Maman была уже в агонии, когда я опустился возле нее на колени. Раза два проговорила она мое имя, но меня уже не узнавала. Она что-то шептала, метаясь по подушке. Я пригнулся к ее губам и услыхал:
«Жизнь, жизнь, какой ты ужас! Вечно одни слезы, одно горе, одно отчаянье! Никогда, ни минуты счастья, ни минуты радости…»
Я весь вздрогнул при этих словах. Так вот каковы были тайные мысли maman… Шепот ее становился всё тише, тише и, наконец, совсем затих… Мы все молчали, как бы к чему-то прислушиваясь, и вдруг все разом поняли, что ее уже нет… Послышался плач. Maman подняли с полу. Ее худое, как скелет, тело как-то странно изогнулось и упало на руки горничных. Я понял тогда, что она более не человек, а вещь, закричал и убежал в свою комнату.

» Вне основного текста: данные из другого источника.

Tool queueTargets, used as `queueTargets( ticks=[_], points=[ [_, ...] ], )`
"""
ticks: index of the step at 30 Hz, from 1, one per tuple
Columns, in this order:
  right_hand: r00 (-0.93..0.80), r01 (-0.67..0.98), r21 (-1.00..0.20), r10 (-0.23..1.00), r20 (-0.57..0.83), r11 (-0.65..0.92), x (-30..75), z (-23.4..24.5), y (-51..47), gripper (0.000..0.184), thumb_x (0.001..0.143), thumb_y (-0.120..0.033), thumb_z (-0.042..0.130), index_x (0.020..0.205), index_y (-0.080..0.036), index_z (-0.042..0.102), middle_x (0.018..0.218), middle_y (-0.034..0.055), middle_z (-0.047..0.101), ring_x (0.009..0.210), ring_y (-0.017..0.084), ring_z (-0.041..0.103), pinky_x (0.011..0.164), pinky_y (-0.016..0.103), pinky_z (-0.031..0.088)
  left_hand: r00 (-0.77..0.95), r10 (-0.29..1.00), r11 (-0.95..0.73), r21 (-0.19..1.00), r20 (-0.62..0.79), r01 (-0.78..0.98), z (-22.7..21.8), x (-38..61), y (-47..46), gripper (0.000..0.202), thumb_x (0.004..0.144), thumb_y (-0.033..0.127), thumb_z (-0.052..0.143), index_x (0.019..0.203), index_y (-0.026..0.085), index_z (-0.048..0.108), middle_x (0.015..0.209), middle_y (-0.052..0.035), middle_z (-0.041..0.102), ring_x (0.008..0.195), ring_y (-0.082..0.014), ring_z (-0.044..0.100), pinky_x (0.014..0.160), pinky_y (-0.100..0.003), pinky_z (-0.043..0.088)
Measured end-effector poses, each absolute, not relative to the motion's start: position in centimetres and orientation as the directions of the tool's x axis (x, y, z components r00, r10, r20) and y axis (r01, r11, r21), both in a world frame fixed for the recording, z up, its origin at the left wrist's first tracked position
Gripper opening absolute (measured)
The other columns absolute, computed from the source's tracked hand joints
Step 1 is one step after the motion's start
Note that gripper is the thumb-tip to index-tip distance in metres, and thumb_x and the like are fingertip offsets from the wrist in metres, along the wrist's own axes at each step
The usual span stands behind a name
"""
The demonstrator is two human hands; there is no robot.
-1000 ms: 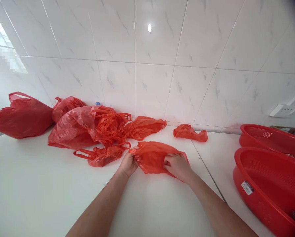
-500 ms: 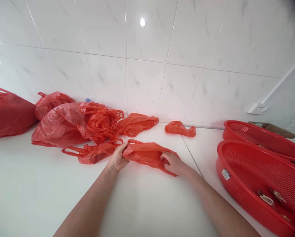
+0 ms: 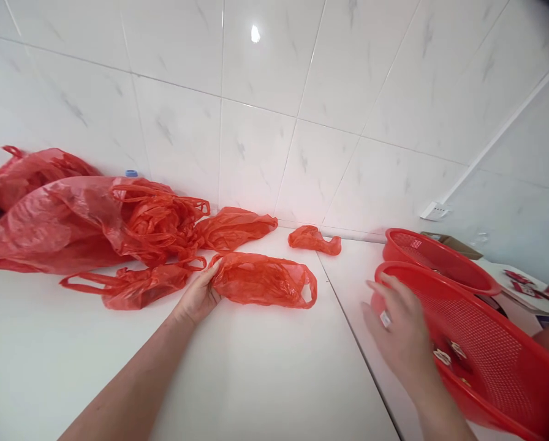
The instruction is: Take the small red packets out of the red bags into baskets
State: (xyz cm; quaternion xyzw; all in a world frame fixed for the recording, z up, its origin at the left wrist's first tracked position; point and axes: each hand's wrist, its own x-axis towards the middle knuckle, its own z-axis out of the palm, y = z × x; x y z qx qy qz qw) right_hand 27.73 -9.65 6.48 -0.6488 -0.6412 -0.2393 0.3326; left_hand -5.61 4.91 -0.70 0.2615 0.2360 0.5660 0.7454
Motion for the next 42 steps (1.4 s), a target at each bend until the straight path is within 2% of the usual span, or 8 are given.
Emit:
queueTargets(
  ticks=[3,6,8,15,23,29,36,42],
  points=[
    [0.263,0.961,-0.086,0.78,0.568,-0.261,32.4,6.1,-12.3,0.047,0.082,-0.045,0.046,0.122,-0.02,0.051,0.119,0.015,0.058,0.108,0.033,0.056,0.081,0.047,0.049,0.247,0.967,0.219,0.671,-0.054,-0.708,-0.8,-5.4,4.9,0.021,0.084,0.023,0.057,0.103,0.017,0.063,0.091,-0.0052,0.07,0.077,-0.0147,0.068,0.071,-0.025,0.057],
    [0.391,0.913,-0.012,0.866,0.313,-0.408,34.7,4.1,-14.8,0.04,0.082,-0.047,0.044,0.113,-0.026,0.058,0.101,0.0142,0.068,0.085,0.031,0.065,0.062,0.041,0.051,0.245,0.967,0.228,0.68,-0.073,-0.697,-0.7,-5.2,4.9,0.02,0.085,0.022,0.055,0.102,0.018,0.064,0.093,-0.0054,0.069,0.076,-0.0144,0.067,0.069,-0.024,0.057],
    [0.385,0.915,0.02,0.89,0.243,-0.402,34.6,2.6,-16.2,0.041,0.085,-0.042,0.038,0.117,-0.024,0.057,0.098,0.0142,0.069,0.08,0.03,0.067,0.06,0.04,0.052,0.239,0.968,0.229,0.689,-0.083,-0.688,-0.8,-5.2,4.9,0.02,0.085,0.021,0.054,0.102,0.018,0.064,0.093,-0.0051,0.069,0.076,-0.014,0.067,0.068,-0.023,0.057],
    [0.208,0.973,0.045,0.939,0.275,-0.228,31.1,0.3,-18.2,0.046,0.085,-0.027,0.035,0.129,-0.022,0.049,0.112,0.0099,0.067,0.086,0.027,0.068,0.063,0.036,0.054,0.221,0.971,0.213,0.743,-0.09,-0.634,-1.0,-5.1,5.1,0.022,0.089,0.02,0.045,0.101,0.02,0.063,0.094,-0.0024,0.07,0.077,-0.0129,0.066,0.068,-0.024,0.058],
    [0.265,0.963,-0.004,0.95,0.162,-0.268,30.4,2.4,-18.5,0.048,0.084,-0.022,0.039,0.132,-0.023,0.047,0.115,0.0091,0.065,0.095,0.027,0.065,0.069,0.035,0.053,0.225,0.971,0.198,0.776,-0.074,-0.599,-0.6,-5.0,5.0,0.03,0.094,0.014,0.034,0.104,0.019,0.062,0.093,0.005,0.07,0.078,-0.0074,0.064,0.07,-0.018,0.056],
    [0.317,0.948,-0.033,0.947,0.058,-0.315,29.9,3.7,-18.3,0.047,0.089,-0.027,0.034,0.134,-0.018,0.045,0.126,0.0108,0.058,0.107,0.027,0.059,0.081,0.038,0.05,0.255,0.967,0.174,0.766,-0.013,-0.618,-1.2,-5.3,5.3,0.023,0.084,0.018,0.055,0.107,0.018,0.061,0.095,0.0003,0.07,0.076,-0.0104,0.066,0.068,-0.02,0.058],
    [0.343,0.939,-0.019,0.939,-0.014,-0.343,31.8,5.6,-17.1,0.049,0.091,-0.033,0.027,0.134,-0.019,0.044,0.116,0.0119,0.063,0.1,0.029,0.062,0.078,0.04,0.049,0.288,0.957,0.203,0.765,-0.024,-0.611,-1.5,-5.5,5.4,0.019,0.086,0.019,0.053,0.103,0.017,0.062,0.092,-0.0016,0.071,0.075,-0.0106,0.066,0.072,-0.021,0.057],
    [0.353,0.93,-0.074,0.93,-0.101,-0.361,33.9,6.8,-17.0,0.057,0.089,-0.045,0.026,0.138,-0.018,0.039,0.127,0.0117,0.056,0.113,0.031,0.055,0.087,0.044,0.046,0.304,0.953,0.212,0.747,-0.014,-0.63,-1.2,-5.2,5.0,0.018,0.084,0.021,0.057,0.101,0.018,0.062,0.092,-0.003,0.07,0.079,-0.013,0.067,0.077,-0.025,0.056]
  ],
)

Весь вечер проплакал я, запершись. Помню, что не столько смерть матери, сколько та горькая обида, которую она мне нанесла своими предсмертными словами, мучила меня.

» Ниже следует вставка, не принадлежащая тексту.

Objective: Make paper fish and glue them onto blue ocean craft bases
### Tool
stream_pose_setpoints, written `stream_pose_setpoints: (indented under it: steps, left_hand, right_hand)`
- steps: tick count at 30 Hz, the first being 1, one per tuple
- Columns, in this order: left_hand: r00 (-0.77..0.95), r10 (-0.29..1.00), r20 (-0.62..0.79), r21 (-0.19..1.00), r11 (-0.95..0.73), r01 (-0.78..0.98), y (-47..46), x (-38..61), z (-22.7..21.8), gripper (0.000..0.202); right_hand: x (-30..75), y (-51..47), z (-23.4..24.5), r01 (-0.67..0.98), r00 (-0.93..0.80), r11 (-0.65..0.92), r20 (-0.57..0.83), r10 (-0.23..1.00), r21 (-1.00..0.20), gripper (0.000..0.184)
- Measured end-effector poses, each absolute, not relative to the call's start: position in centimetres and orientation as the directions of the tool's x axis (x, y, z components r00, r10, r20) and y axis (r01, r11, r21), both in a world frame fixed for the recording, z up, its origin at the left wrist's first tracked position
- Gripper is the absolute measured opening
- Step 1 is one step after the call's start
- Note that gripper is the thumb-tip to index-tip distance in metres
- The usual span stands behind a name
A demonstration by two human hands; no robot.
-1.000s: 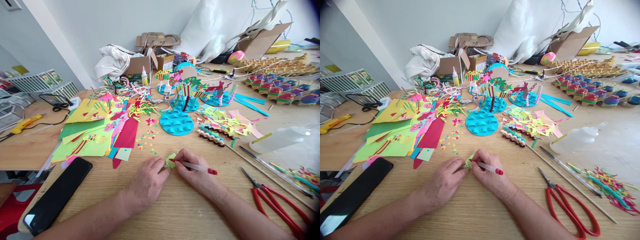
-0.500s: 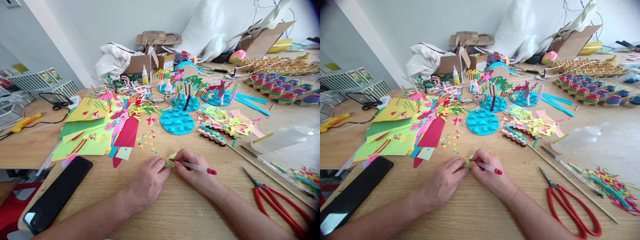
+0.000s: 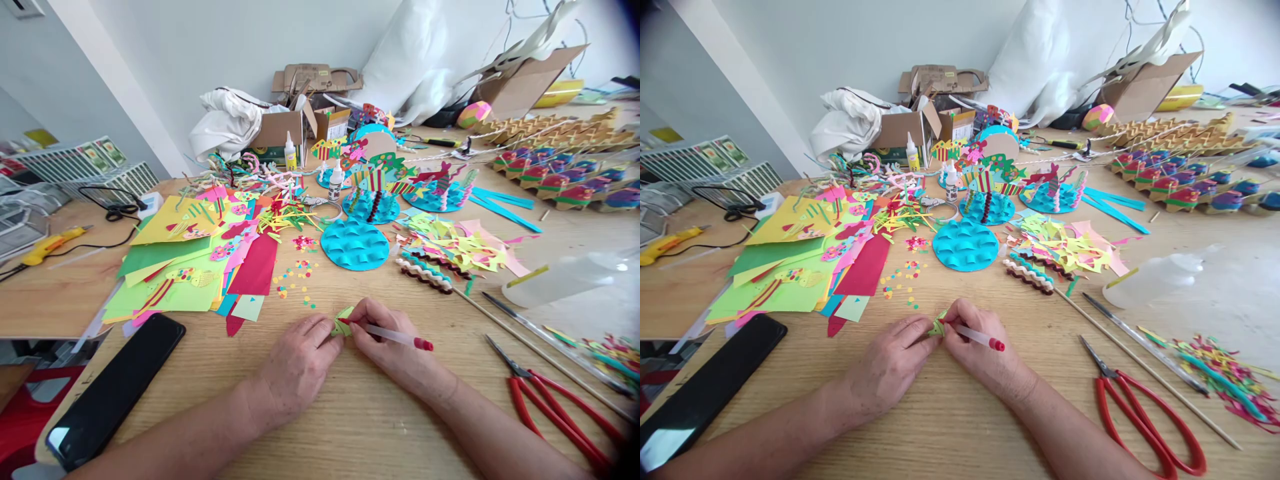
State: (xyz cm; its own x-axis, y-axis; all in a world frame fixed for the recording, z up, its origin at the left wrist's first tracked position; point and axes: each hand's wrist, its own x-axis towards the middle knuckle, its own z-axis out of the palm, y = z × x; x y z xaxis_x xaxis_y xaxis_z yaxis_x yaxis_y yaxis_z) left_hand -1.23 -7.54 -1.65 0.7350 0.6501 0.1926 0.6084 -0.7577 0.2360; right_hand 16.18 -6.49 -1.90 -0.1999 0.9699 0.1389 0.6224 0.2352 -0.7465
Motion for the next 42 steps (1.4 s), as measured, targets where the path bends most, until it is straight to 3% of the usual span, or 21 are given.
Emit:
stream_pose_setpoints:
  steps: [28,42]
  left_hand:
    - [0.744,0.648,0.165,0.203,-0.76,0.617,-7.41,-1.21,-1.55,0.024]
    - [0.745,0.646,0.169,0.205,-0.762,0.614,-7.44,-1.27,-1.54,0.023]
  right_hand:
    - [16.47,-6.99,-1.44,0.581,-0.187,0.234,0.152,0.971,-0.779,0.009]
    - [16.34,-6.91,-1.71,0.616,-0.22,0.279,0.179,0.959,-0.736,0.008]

«Она лгала, лгала, – с упреком думал я, – она уверяла меня, что я – ее жизнь, ее радость, а между тем как мало я значил в ее существовании!»
Всю эту нашу общую жизнь, которая так мне была дорога, она лишь страдала и прятала от меня свои страданья. «Никогда, ни минуты счастья»… Слышались мне ее последние слова, и как горько было мне их вспомнить…
Наступила уже ночь, когда я вышел из своей комнаты. Все спали, один лишь дьячок заунывно читал псалтырь. Мать лежала на столе, вся в белом, окруженная цветами. Я подошел к ней с укором, с негодованием за ее обман и вдруг увидел ее такую маленькую, такую несчастную, засохшую, старую девочку! Так жалко, так безумно жалко мне ее стало!
«За что, за что досталась тебе эта доля? – спрашивал я, – чем ты провинилась? Чем прогневала Бога?»